EXERCISE>
Transcribe exactly the lines that fall between the one holding "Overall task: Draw" and the one holding "- x: -0.4130..0.4779 m", inclusive, from the entries below.

[Opening DATA EXTRACT section]

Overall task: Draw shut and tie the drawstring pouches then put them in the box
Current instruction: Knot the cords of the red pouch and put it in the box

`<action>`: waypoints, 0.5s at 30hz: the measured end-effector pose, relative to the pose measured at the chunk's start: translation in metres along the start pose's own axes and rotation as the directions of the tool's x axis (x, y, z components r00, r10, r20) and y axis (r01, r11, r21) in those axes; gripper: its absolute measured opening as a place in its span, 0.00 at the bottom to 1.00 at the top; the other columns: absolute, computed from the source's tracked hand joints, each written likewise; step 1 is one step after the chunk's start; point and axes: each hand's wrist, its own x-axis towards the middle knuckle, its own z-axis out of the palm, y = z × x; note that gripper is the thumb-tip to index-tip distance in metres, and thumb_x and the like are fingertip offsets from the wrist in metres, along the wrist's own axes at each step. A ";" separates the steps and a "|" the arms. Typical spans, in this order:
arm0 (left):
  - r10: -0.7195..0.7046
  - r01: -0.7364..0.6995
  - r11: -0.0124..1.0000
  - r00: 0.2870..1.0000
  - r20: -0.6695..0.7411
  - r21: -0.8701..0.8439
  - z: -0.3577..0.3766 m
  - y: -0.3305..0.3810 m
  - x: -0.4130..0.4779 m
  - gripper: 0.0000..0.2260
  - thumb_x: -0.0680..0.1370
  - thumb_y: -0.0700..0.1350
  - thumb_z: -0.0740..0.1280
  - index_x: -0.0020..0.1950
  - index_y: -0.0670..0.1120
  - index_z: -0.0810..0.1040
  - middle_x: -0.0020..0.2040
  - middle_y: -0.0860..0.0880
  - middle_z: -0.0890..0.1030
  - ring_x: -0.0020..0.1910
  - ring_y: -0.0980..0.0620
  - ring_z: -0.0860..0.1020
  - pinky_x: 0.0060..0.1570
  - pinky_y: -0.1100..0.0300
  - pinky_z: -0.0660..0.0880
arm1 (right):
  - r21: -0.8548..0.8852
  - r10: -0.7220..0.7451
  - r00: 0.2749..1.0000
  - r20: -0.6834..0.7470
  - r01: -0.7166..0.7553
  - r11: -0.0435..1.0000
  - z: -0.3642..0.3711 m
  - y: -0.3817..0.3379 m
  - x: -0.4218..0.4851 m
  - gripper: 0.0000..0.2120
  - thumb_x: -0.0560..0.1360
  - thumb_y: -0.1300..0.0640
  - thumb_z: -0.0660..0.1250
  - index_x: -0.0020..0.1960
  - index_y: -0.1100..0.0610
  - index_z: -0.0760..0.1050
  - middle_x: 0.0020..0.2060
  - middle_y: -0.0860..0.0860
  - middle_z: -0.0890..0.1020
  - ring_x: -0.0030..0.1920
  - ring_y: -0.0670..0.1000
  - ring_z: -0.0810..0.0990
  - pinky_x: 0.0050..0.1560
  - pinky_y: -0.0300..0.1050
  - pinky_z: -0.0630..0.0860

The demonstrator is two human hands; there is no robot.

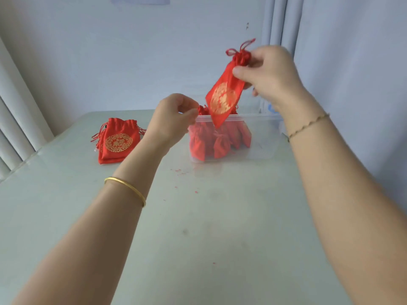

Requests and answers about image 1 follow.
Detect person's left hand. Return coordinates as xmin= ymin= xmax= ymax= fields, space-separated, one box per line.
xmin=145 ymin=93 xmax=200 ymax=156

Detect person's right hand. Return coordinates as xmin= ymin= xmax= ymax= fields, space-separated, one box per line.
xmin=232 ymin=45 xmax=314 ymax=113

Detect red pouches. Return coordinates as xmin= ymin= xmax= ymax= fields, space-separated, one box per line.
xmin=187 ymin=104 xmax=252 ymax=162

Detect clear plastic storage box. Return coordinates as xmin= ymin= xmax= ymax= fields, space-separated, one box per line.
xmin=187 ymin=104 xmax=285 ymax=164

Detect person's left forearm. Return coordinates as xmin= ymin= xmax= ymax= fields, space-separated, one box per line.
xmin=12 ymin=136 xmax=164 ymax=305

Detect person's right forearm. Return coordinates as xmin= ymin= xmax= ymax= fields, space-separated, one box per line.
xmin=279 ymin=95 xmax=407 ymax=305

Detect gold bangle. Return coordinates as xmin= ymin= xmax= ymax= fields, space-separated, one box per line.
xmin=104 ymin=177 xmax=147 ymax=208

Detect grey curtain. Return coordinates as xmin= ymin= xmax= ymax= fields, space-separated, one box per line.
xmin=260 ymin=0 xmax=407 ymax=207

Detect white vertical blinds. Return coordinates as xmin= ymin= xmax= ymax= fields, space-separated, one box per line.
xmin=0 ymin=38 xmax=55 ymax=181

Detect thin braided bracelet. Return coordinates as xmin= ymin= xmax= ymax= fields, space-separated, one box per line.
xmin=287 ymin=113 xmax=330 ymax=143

[Closing DATA EXTRACT section]
[Opening DATA EXTRACT section]

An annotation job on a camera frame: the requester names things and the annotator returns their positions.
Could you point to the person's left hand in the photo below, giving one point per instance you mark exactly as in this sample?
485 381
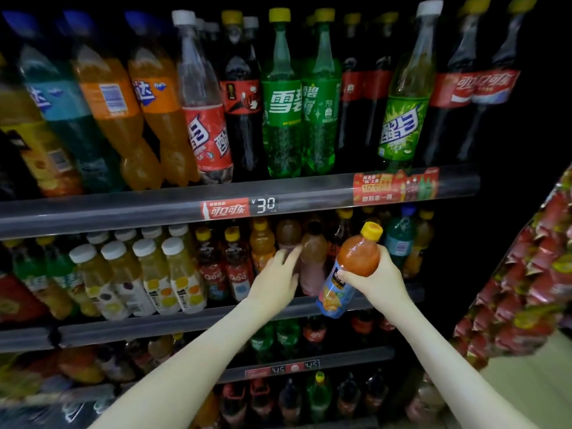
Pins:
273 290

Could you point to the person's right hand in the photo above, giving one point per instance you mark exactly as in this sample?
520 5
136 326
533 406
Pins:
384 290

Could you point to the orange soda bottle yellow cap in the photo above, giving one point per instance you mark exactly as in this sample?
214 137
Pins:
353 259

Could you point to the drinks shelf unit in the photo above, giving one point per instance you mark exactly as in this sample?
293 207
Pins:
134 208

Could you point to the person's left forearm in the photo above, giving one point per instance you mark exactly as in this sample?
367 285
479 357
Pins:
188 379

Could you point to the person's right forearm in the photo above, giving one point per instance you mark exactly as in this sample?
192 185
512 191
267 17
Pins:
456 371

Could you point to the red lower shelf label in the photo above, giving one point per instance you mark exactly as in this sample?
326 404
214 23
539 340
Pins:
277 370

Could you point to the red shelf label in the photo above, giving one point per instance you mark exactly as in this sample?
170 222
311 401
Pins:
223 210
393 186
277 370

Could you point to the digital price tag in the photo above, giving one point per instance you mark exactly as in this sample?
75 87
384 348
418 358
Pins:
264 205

[Closing DATA EXTRACT section]

ANSWER SPACE>
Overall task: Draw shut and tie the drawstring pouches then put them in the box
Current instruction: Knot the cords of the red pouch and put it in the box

`<action>`: waypoints, 0.5s at 30hz: the measured end-effector pose, relative to the pose measured at the chunk's start: translation in metres along the start pose's own axes and rotation as the directions of the tool's x axis (x, y, z components r00, r10, r20) and y axis (r01, r11, r21) in those axes; gripper: its absolute measured opening as a place in its span, 0.00 at the bottom to 1.00 at the top; the other columns: absolute, computed from the source's tracked hand joints, each written likewise; step 1 is one step after the chunk's start; point and axes: each hand's wrist, its own x-axis towards the middle knuckle, its own z-axis out of the palm, y = z × x; note that gripper is the thumb-tip to index-tip distance in metres, and thumb_x and the like are fingertip offsets from the wrist in metres, along the wrist's own axes at each step. A ";" separates the steps and a "|" the arms. Typical spans, in this order:
arm0 (left):
  - r10: -0.7195..0.7046
  - r01: -0.7364..0.6995
  - r11: -0.0124..1.0000
  - r00: 0.2870..1.0000
  - r20: -0.6695..0.7411
  - r21: -0.8701..0.8439
  - z: -0.3577..0.3766 m
  - y: -0.3305..0.3810 m
  - x: -0.4130..0.4779 m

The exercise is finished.